Your answer should consist of the lines in the listing that hold "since".

================

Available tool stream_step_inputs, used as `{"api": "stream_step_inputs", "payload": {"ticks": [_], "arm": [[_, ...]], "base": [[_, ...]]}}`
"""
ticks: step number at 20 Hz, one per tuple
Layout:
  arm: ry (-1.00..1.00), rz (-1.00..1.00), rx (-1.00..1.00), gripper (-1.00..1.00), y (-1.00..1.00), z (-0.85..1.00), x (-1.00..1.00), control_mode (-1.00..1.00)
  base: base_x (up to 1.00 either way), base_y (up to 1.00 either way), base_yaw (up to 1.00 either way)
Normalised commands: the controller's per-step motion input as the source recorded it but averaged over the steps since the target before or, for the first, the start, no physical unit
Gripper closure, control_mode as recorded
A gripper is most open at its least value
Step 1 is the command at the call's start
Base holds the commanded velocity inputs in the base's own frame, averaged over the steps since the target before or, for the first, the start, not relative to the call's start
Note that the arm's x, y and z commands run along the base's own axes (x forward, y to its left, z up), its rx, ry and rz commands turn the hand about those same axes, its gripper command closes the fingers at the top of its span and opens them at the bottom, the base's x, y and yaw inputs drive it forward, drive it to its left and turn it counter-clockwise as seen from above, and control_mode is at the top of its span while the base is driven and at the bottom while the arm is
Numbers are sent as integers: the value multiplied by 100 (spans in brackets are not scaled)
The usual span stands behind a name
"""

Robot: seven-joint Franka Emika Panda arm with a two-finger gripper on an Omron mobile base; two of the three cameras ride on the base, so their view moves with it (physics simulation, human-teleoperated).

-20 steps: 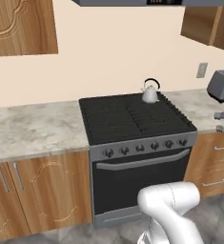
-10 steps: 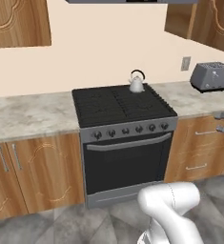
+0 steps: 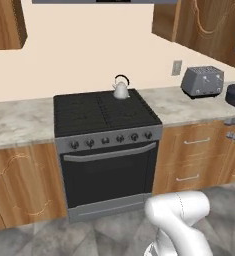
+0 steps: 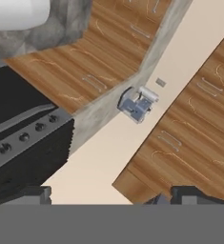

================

# Response to the task
Normalised commands: the controller's per-step motion input as the source recorded it but averaged over the steps since the target before or, for the first, the start, no physical unit
Base holds the commanded velocity inputs in the base's own frame, averaged over the steps since the target before or, for the first, the start, not relative to the call's start

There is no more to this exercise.